Cézanne affirmait que peindre, c’était « réaliser des sensations ». Les toiles de Nora donnent parfois une impression d’apesanteur, comme si se recomposait sous nos yeux un univers onirique à partir de la réalité la plus sensorielle du caillou, de la brume ou de la transparence d’un ruisseau. C’est cette oscillation permanente qui fait toute la singularité de son travail, oscillation entre la précision de son observation du réel et son désir d’y échapper pour ne conserver, peut-être, que la sensation d’être au monde – au coeur même du vivant. »
Béatrice COMMENGE 2018

« Pour Nora Douady, pour son regard émerveillé et analytique, les branches tendues dans le feuillage, les crevasses humides dans la pierre ou la terre, sont les labyrinthe du rêve, où l’existence n’est pas décrite, mais vécue entre le dur et le tendre, par la caresse tâtonnante de la découverte.

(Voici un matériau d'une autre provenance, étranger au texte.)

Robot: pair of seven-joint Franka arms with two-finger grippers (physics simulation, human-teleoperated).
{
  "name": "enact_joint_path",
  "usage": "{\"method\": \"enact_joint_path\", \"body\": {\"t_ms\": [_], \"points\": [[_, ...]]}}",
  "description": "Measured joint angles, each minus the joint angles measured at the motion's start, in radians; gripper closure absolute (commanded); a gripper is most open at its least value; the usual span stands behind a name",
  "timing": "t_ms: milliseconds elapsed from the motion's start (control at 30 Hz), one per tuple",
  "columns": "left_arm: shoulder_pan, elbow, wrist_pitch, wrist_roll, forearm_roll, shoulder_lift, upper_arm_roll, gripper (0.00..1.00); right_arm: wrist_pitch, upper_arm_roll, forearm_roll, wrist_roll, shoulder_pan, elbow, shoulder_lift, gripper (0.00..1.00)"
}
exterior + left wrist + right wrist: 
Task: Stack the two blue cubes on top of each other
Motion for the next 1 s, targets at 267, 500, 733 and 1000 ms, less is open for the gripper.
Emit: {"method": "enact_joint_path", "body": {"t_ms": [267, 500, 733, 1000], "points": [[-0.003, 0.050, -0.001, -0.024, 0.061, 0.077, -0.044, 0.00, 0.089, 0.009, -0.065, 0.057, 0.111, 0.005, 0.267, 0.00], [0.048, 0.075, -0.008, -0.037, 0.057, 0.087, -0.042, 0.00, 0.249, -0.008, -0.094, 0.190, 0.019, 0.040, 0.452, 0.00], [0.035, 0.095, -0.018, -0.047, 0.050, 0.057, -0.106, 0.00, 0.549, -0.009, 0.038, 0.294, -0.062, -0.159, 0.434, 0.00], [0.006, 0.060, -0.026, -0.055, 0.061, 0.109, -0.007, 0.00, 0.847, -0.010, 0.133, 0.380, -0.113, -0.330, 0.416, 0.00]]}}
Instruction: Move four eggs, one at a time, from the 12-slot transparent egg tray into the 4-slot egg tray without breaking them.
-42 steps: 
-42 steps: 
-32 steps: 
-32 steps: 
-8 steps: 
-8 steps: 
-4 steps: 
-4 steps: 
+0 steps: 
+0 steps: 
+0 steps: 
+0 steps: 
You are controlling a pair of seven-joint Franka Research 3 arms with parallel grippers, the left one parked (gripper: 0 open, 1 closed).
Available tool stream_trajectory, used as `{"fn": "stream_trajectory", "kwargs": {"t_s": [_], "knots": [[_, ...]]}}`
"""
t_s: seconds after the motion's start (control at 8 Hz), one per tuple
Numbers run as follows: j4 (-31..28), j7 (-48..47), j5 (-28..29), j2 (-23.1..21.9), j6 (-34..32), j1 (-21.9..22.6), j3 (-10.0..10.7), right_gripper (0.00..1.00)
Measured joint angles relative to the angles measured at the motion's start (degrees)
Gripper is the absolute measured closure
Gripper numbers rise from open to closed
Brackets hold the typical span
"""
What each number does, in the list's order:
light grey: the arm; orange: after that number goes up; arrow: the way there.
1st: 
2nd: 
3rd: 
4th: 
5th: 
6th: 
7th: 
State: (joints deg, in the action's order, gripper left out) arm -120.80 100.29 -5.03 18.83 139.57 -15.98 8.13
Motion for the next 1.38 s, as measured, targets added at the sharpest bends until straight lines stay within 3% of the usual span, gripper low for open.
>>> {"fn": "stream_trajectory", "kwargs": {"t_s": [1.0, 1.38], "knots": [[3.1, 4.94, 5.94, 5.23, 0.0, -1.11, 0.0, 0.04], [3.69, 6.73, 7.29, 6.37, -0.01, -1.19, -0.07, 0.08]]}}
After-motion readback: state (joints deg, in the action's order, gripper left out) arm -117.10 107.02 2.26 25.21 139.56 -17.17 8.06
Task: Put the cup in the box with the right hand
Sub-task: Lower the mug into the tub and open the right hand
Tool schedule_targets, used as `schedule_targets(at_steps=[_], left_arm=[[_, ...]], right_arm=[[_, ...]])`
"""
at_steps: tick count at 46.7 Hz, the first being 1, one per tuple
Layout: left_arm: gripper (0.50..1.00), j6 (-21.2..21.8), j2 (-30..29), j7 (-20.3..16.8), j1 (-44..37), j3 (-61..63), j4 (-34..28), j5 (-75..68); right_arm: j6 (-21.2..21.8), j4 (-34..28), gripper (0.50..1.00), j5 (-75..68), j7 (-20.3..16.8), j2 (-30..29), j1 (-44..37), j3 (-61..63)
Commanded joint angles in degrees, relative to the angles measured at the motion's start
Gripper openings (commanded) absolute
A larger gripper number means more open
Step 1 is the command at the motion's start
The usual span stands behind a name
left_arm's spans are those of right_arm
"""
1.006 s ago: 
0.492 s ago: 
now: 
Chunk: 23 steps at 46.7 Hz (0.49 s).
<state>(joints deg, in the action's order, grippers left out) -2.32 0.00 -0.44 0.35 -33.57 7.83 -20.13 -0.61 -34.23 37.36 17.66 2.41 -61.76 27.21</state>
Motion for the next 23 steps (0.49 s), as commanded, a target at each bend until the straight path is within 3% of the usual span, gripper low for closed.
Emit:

La quête du visible, aussi intense que celle du hasard et de ses taches, lui permet de rendre de plus en plus émerveillée notre perception du monde dans l’interrogation irrationnelle plutôt que dans sa mémoire.
Une sensibilité très évocatrice qui élimine les préjugés qui séparent le microcosme du macrocosme pour nous rendre une pure « corporéïté » du rêve ».